A candidatura de Laura ganhou força após o deferimento oficial concedido pela OAB-AM, que reconheceu a regularidade de sua trajetória profissional e o atendimento integral aos requisitos exigidos no edital. A disputa deste ano será marcada pela histórica paridade de gênero na formação da lista sêxtupla (três mulheres e três homens), que será definida em 19 de dezembro de 2025.
Na advocacia, Laura construiu carreira voltada à promoção dos direitos humanos, ao combate às desigualdades e ao fortalecimento institucional da Justiça. Sua atuação combina experiência prática, pesquisa acadêmica e participação ativa em iniciativas nacionais e internacionais.
É secretária-geral da Associação Brasileira de Mulheres de Carreira Jurídica no Amazonas (ABMCJ/AM) e, em 2025, participou do Global Forum of Women in Law, promovido pelo Newman Institute em parceria com a Universidade do Missouri (EUA). No evento, onde ministrou a palestra “Gênero e Poder”, contribuiu para a elaboração da Carta de Cape Girardeau, documento internacional que propõe metas para reduzir a desigualdade de gênero nos tribunais brasileiros.
Também é autora do livro ”Sustentabilidade de Gênero” (Lumen Juris, 2024), obra que conecta princípios ESG à inclusão feminina no mercado de trabalho, e coautora de ”As Especificidades Jurídicas da Região Amazônica” (Tirant, 2025), com capítulo dedicado à mortalidade materna na região.
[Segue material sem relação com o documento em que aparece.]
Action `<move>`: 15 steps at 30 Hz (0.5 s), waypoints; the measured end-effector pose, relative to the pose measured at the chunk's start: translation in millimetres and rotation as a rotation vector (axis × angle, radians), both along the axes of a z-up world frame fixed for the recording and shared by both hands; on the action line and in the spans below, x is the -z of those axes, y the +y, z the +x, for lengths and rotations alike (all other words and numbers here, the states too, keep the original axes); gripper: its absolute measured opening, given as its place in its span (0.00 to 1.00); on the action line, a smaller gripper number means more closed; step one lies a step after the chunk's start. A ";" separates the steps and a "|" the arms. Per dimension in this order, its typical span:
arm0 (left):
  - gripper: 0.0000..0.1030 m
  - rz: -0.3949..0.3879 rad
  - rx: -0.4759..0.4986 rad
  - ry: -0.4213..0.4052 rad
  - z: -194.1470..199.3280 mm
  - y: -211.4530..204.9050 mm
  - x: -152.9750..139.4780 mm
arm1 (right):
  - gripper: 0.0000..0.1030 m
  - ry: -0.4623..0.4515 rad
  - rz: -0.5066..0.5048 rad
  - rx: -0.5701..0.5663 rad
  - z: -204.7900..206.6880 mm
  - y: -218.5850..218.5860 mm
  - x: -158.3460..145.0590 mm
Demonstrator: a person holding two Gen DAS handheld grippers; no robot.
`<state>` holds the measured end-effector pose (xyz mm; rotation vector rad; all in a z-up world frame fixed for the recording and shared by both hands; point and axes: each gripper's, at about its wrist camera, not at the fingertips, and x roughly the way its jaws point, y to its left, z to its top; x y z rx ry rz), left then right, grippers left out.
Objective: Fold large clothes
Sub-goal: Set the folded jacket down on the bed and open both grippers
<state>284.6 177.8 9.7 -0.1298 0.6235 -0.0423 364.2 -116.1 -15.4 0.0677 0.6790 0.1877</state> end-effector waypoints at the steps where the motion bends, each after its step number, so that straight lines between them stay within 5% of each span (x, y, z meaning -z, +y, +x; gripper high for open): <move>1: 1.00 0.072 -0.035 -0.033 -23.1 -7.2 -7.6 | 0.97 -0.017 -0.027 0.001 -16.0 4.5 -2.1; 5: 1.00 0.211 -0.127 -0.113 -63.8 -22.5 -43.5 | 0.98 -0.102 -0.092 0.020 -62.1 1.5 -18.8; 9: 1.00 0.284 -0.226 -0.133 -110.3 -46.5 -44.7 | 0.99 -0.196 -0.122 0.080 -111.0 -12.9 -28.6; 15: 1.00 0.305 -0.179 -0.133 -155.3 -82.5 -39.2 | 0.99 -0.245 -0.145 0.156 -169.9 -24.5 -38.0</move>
Em sua atuação institucional, organizou o evento “Cine Mulher – Roteiro Eu Me Dirijo”, que reuniu juristas amazonenses para discutir liderança feminina no Direito. Participou ainda de debates sobre assédio no ambiente profissional, saúde mental e protagonismo jurídico das mulheres.
No cenário internacional, integrou a II Summer School de Ecologia Integral, na Itália, aprofundando discussões sobre cidadania, Amazônia e transformação social.
Compromisso com um Judiciário plural e acessível
A trajetória profissional e acadêmica da advogada reflete uma visão de Justiça conectada às necessidades reais da população, especialmente em temas sensíveis como desigualdade de gênero, direitos fundamentais, desenvolvimento sustentável e acesso ao Judiciário.
Sua candidatura ao Quinto Constitucional sintetiza uma carreira construída de forma consistente e ética, valores que ela destaca como essenciais ao exercício da magistratura.
”O Quinto Constitucional é uma oportunidade de aproximar a advocacia do Judiciário e fortalecer uma Justiça mais humana, técnica e representativa. Coloco meu nome à disposição com responsabilidade e profundo respeito à função pública que essa vaga simboliza”, afirma.